Cet accord devrait permettre au jeune cinéma québécois de continuer à se renouveler. Cependant tout n’est pas positif dans cette floraison que nous avons notée de cinéastes dits “artisanaux” et dans cette aide accordée aux premières œuvres. Dans le contexte québécois, où le total des investissements gouvernementaux est limité et ne suit pas le taux d’inflation, il y a un risque qui consiste à mettre sur le marché un nombre sans cesse croissant de premières œuvres qui ne seront jamais suivies de deuxièmes œuvres. Dans une conversation récente que j’ai eue avec Michel Bouchard, auteur de NOËL ET JULIETTE en 1973 et président de l’Association des réalisateurs de films du Québec, il remarquait que les cinéastes de sa génération ont, en moyenne, dû attendre de 5 à 7 ans avant de pouvoir réaliser leur second long métrage. Entre assurer la relève, en investissant parfois dans des œuvres sans talent, et permettre à des talents affirmés de continuer à produire l’lnstitut et les autres organismes doivent savoir maintenir l’équilibre.

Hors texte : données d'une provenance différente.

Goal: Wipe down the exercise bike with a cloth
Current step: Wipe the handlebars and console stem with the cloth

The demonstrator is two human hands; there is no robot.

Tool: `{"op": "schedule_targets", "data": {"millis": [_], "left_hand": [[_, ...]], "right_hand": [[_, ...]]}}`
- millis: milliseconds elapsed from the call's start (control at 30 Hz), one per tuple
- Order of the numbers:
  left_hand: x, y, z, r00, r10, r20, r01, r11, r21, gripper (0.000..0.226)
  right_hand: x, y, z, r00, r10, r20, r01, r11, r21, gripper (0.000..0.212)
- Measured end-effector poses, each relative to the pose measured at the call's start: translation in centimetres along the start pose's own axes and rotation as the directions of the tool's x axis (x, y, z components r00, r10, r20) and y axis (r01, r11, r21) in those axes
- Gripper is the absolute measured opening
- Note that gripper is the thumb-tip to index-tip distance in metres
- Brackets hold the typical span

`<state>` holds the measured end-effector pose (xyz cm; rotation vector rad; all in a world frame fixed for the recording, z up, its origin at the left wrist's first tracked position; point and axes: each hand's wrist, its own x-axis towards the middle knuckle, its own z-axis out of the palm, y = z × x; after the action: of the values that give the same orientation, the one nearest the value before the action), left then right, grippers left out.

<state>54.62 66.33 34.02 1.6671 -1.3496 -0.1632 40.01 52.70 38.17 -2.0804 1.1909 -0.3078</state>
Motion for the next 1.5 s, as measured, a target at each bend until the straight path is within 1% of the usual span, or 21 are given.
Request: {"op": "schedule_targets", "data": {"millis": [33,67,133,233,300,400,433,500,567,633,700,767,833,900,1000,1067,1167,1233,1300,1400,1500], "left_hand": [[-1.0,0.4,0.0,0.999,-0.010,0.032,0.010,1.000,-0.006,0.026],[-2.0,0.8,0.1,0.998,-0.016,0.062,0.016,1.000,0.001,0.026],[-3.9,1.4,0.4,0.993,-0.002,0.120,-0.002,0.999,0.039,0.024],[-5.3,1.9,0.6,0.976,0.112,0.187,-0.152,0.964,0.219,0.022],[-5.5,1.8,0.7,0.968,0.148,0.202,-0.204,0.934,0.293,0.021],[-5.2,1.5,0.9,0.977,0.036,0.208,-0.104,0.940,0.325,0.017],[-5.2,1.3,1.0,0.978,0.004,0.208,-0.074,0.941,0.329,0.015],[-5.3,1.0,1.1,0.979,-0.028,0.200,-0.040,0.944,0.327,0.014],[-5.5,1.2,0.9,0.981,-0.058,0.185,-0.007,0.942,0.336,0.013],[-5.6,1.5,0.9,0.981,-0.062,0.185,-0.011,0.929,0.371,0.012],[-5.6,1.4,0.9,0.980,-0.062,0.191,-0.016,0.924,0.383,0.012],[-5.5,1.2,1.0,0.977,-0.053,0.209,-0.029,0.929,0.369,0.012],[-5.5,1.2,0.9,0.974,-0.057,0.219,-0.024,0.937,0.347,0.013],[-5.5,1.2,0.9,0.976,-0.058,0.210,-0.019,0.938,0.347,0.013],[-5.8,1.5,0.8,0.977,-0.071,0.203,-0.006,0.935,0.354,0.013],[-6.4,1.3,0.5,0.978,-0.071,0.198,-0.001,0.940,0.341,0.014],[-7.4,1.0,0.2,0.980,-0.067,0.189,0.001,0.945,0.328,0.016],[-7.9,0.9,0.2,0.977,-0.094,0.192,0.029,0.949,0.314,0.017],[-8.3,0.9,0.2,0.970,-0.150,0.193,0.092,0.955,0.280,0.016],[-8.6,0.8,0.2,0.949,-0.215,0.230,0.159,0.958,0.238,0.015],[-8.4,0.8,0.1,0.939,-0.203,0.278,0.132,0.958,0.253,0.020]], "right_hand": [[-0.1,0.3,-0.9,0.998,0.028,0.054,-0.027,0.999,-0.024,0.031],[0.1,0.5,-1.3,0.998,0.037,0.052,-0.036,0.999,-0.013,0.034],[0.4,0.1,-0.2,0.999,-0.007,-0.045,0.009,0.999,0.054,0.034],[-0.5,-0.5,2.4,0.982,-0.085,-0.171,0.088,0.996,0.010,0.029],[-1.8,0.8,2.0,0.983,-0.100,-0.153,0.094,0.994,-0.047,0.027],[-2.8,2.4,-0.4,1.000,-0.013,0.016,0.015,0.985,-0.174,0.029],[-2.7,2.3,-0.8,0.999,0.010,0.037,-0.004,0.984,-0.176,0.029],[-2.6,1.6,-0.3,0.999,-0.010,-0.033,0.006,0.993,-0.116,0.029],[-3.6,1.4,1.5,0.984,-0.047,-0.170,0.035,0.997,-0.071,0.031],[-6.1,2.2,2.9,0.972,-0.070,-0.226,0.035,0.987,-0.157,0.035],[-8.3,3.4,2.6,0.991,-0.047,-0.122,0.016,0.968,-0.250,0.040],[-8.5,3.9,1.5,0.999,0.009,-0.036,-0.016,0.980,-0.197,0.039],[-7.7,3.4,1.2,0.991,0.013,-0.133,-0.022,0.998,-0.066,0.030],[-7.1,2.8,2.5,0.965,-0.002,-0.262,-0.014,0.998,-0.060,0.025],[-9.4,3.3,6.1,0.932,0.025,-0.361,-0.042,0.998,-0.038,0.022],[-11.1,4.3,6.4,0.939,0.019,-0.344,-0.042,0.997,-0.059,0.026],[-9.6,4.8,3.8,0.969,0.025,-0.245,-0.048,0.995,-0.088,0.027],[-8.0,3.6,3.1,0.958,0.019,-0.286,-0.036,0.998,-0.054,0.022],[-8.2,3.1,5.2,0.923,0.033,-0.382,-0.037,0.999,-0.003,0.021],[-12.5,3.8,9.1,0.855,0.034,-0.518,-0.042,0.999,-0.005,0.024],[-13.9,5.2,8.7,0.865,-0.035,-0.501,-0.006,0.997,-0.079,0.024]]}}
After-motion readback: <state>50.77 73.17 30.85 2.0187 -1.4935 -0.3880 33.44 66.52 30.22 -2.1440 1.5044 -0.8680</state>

Dans les domaines de la distribution et de l’exploitation la situation au Québec est plus problématique encore que dans la production. Le marché canadien appartient très largement aux monopoles américains de distribution et le Canada n’a jamais eu le courage, ou la volonté, d’imposer un système de quota dans l’importation et l’exploitation des films. Ce sont donc les films étrangers, américains d’abord puis européens, qui occupent à plus de 95% en moyenne les écrans nationaux. Pour tenter d’ouvrir aux films canadiens un peu plus largement le marché national, la SDICC a pris en 1977 quelques timides mesures que l’on peut qualifier de ponctuelles. Elle a investi une somme de 175 000$ dans l’aventure du Nouveau Réseau qui a duré le temps qu’il a fallu pour épuiser la somme investie au départ.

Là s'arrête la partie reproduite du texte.